## Exercise details
Search the data below, and report every line in which "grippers" occurs.

## Given material
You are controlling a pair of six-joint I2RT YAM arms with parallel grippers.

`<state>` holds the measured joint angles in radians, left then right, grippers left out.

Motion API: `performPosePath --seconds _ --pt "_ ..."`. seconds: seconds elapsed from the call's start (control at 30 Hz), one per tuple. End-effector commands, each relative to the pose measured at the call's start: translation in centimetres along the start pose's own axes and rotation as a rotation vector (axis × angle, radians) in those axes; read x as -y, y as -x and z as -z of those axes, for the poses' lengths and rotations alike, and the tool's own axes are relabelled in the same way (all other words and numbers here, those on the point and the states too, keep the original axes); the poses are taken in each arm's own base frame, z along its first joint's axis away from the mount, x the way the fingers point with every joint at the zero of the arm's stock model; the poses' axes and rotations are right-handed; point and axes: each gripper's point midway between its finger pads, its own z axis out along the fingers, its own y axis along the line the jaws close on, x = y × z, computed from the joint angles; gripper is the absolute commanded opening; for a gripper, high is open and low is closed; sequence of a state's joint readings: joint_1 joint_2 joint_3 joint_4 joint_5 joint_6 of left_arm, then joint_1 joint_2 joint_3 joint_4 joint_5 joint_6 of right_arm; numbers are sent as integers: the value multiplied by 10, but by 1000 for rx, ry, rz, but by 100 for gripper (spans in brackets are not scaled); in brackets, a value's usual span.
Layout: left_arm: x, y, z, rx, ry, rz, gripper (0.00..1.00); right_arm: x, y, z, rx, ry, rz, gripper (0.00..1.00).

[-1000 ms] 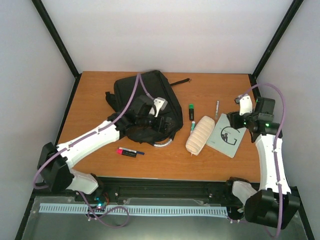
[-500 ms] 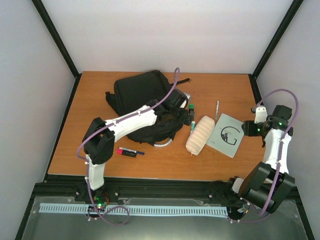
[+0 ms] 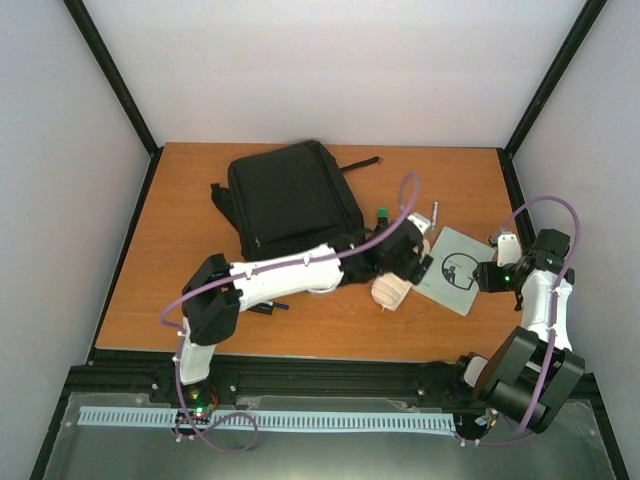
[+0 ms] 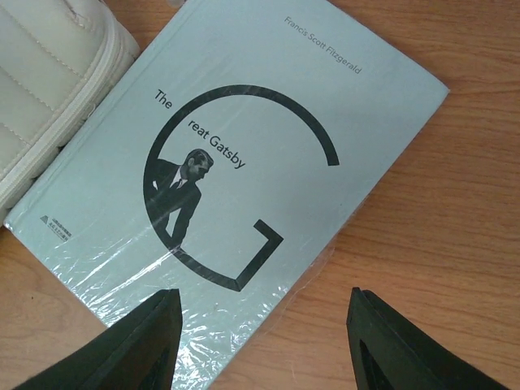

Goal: Pack the student bag
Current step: Adjust the book at the center of the board.

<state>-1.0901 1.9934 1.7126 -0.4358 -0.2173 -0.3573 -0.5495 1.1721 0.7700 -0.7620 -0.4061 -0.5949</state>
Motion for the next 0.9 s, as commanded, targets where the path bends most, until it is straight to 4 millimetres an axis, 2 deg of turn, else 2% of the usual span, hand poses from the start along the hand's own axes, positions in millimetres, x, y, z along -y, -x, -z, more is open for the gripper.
performPosePath --seconds 0.0,0.03,0.13,0.17,0.27,0.57,0.7,0.8,0.87 --pt "-15 52 57 265 207 56 100 7 -3 -6 -2 -15 7 57" --pt "-19 50 52 259 223 108 100 9 -3 -8 -8 -18 2 57" --pt "7 45 27 152 79 46 99 12 -2 -9 -23 -14 -12 56" --pt "19 44 21 130 26 30 96 12 -1 -7 -22 -13 -10 56" --pt "48 28 5 80 -121 20 79 15 2 -2 -18 -35 0 57" --pt "82 -16 -43 -66 -280 89 68 23 -1 -13 -54 -7 -24 56" --pt "85 -30 -58 -127 -287 145 69 29 2 -21 -59 5 -33 56" --pt "96 -38 -65 -172 -334 192 74 33 10 -23 -54 21 -48 62" --pt "100 -41 -69 -187 -352 221 75 35 15 -24 -47 29 -51 63"
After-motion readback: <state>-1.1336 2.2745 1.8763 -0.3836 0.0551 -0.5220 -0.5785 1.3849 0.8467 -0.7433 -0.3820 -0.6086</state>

## Answer to the problem
You are controlling a pair of six-joint I2RT YAM arms with parallel grippers.
`<state>` holds the measured joint angles in radians, left then right, grippers left out.

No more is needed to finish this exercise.